Task to complete
Copy out nothing but the line containing "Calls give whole" and the lines that follow it to the end of the entries, exactly as they stand.
[[ Available records, beginning ]]
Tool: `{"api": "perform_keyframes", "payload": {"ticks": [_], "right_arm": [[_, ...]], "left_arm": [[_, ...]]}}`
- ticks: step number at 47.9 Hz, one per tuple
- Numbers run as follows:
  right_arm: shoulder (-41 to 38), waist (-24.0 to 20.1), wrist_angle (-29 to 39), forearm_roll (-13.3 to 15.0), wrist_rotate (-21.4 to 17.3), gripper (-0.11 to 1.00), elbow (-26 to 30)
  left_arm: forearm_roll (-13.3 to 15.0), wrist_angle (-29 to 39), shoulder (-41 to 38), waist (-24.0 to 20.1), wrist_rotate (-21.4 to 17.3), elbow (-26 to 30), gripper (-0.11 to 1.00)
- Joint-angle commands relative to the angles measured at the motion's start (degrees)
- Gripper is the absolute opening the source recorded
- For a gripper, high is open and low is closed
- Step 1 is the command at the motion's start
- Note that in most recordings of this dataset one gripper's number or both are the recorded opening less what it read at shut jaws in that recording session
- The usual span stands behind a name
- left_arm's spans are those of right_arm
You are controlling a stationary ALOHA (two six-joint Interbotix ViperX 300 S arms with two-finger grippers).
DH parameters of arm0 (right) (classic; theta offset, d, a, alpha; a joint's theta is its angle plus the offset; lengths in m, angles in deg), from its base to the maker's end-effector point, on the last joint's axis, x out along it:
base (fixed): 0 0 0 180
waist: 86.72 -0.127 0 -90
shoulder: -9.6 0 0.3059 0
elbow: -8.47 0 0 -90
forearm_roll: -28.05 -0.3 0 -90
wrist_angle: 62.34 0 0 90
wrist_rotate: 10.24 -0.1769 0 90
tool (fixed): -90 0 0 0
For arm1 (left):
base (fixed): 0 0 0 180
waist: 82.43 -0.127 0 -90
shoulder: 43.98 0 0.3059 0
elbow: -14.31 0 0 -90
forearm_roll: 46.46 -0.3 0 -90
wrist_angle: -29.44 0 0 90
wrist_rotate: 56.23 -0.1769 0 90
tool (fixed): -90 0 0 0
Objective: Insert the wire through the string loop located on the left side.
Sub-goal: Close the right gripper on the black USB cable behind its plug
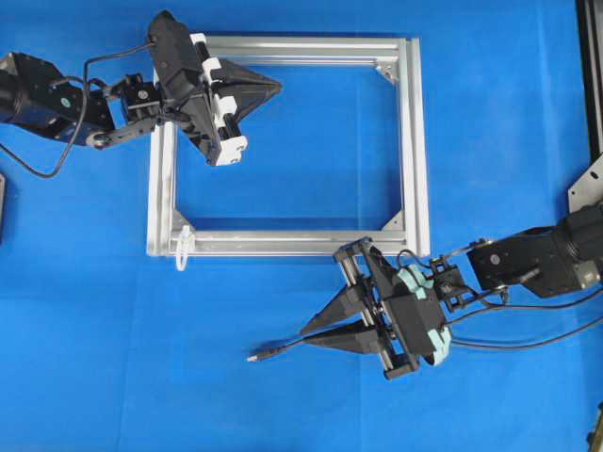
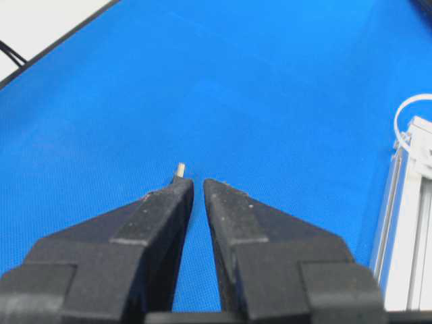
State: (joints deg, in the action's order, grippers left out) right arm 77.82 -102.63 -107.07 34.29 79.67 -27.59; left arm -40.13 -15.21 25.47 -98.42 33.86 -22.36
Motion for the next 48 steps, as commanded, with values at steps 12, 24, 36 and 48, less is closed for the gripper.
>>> {"api": "perform_keyframes", "payload": {"ticks": [12,24,36,48], "right_arm": [[3.16,-0.62,2.2,-0.09,-2.72,-0.11,1.49],[3.16,-0.62,2.9,-0.09,-3.16,-0.09,1.41],[3.08,-0.62,3.69,-0.09,-3.08,0.23,1.41],[3.08,-0.7,3.69,-0.09,-3.08,0.88,1.05]], "left_arm": [[-1.23,2.81,2.46,0.18,-0.35,1.41,0.0],[-1.41,2.99,2.81,0.18,-0.35,1.32,0.0],[-1.32,2.99,2.81,0.26,-0.35,1.41,0.0],[-1.41,2.99,2.99,0.18,-0.35,1.32,0.0]]}}
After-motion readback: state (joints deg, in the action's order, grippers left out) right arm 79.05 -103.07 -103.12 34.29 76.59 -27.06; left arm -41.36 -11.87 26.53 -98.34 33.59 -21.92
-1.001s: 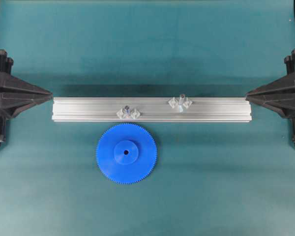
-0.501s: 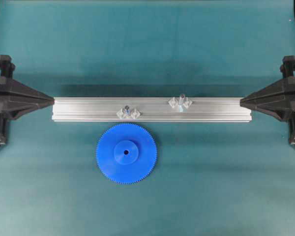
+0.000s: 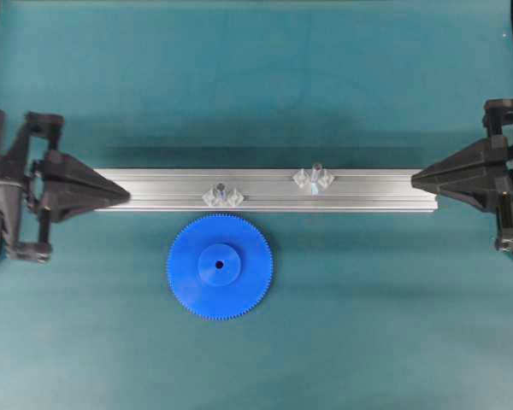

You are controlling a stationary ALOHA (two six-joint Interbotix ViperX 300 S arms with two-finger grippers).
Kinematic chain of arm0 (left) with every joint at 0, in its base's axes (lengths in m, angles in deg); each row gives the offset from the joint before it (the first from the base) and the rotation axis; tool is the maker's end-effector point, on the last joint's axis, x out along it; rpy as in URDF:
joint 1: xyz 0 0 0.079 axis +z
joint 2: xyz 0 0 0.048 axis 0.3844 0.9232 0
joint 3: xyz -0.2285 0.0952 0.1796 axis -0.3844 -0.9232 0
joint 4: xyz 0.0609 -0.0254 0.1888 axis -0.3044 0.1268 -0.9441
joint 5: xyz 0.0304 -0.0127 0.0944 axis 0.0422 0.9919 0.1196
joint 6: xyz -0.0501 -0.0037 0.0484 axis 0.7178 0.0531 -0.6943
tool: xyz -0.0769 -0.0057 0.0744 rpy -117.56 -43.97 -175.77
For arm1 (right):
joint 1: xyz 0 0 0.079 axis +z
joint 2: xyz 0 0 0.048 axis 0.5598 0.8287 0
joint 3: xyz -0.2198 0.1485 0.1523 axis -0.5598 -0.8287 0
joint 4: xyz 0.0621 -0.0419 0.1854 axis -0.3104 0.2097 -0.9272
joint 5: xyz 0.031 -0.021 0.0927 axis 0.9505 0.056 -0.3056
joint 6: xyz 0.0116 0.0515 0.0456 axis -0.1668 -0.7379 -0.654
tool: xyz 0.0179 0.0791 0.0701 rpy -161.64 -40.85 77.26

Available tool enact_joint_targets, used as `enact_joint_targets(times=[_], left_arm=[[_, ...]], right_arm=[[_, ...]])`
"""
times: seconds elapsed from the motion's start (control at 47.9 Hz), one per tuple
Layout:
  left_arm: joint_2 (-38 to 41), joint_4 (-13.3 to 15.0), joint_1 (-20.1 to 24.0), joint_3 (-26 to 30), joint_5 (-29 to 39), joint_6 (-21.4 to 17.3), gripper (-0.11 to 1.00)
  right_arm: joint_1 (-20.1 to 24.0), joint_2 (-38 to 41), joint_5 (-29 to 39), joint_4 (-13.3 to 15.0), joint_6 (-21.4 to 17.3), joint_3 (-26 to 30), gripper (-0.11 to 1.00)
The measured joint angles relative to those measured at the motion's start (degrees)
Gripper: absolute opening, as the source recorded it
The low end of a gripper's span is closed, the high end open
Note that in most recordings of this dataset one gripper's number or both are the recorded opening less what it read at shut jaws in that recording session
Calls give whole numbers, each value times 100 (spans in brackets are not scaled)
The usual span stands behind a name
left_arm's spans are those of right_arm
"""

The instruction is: Insert the large gear onto the shaft.

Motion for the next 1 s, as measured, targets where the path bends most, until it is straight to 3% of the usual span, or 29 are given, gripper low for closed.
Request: enact_joint_targets(times=[0.334, 0.668, 1.001], left_arm=[[1020, 0, -211, 527, 18, 396, 2], [1960, 0, -281, 914, 35, 475, 2], [2830, 0, -492, 1626, 800, 501, 2]], right_arm=[[-88, -9, 0, 35, 0, 0, 8], [-132, -97, 9, 44, 0, 0, 8], [-141, -246, 26, 44, 0, -18, 8]])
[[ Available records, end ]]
Exercise output
Calls give whole numbers, each value times 100 (spans in brackets are not scaled)
The usual span stands behind a name
left_arm's spans are those of right_arm
"""

The instruction is: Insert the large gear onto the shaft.

Motion for the next 1 s, as measured, targets where the path bends most, until it is straight to 3% of the usual span, or 29 are given, gripper low for closed.
Request: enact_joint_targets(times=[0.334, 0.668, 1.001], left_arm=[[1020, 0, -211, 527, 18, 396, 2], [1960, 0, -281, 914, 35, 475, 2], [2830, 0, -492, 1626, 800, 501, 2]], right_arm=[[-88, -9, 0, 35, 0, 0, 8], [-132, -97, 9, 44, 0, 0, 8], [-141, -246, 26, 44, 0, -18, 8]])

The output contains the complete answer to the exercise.